Another possible factor behind the beyond-seasonal increase in September sales is lower borrowing rates. Banks lowered their fixed mortgage rates in September after government bond yields slid over the summer amid fears of a slowing global economic recovery due to the delta variant and persistent supply bottlenecks. Since the end of September, however, persistent upward pressure on inflation brought forward the expectations of policy rate increases, leading to higher government bond yields and banks increasing their rates again. Whether the increase in fixed mortgage rates in October will slow sales during the month is debatable, given the increased share of new variable-rate mortgages over the past year, reaching a record 51% in July 2021. Variable rates today are lower since they are tied to the Bank of Canada’s policy rate, which remains at its effective lower bound, unlike fixed rates that are tied to government bond yields. When bond yields go up, while the Bank of Canada holds its policy rate steady, the spread between the two rates increases. This higher spread partly explains the shift to these variable-rate mortgages. However, it could also be due to the lower penalties on breaking a variable-rate mortgage. In times of heightened uncertainty, such as a global pandemic where, for example, changing work conditions may allow or require you to move locations, caution in accounting for, and protecting against, a possible change-of-plans is warranted.

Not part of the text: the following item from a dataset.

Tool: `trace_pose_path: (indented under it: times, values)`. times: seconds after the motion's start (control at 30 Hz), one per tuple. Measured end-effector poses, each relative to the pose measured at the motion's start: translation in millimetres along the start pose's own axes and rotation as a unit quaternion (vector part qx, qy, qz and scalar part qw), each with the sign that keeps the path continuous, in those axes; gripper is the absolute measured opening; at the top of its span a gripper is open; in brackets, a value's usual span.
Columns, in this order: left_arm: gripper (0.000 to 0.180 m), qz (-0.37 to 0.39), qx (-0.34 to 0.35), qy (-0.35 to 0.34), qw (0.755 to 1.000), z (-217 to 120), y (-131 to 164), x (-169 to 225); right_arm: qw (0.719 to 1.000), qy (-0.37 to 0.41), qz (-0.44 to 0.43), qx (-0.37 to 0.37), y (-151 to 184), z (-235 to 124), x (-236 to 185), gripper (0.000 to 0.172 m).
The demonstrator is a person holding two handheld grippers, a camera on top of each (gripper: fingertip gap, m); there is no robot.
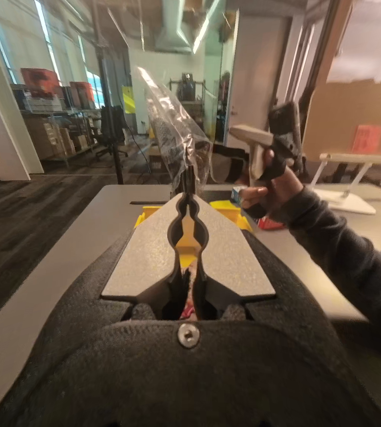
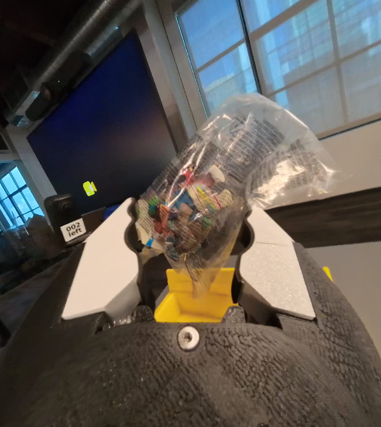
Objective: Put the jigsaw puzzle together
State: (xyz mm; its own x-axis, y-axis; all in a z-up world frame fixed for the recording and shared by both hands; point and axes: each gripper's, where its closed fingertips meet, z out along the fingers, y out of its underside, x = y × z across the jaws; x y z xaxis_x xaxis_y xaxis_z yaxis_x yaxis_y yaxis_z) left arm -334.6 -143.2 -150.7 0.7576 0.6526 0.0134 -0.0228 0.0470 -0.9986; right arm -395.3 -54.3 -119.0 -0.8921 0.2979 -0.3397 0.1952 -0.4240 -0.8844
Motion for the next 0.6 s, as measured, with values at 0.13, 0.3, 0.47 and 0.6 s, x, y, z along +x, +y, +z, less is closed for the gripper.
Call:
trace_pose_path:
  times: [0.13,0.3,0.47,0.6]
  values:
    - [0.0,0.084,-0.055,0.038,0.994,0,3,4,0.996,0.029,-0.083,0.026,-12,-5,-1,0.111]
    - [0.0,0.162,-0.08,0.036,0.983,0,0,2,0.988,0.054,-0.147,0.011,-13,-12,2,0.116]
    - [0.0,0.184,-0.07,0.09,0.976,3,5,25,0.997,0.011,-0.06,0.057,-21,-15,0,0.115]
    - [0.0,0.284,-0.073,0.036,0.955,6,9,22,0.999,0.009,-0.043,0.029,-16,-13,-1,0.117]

Having said that, the seasonally adjusted increase in September sales is still quite a modest one, and in-line with expectations of a stabilising market characterised by less dramatic swings from month to month. If that is true, however, the market is stabilizing at a significantly elevated level—one that keeps many want-to-be homeowners at arm’s length. To make matters worse, listings fell in September, which made the market tighter and led to an acceleration in price gains.

Next month will bring fresh data that will help us better asses whether the market is stabilizing or picking up steam in response to improving economic and demographic fundamentals. We will also have more insight on whether the shift to variable-rate mortgages is muting the effect of rising bond yields in slowing borrowing activity. With inflationary pressures proving more persistent, the likelihood of multiple rate-hikes by the Bank of Canada next year is increasing, which would lead to higher variable rates.

And, finally, can’t close without saying, supply supply supply, we need more of it! And until then, supply-demand imbalances will likely continue to support prices.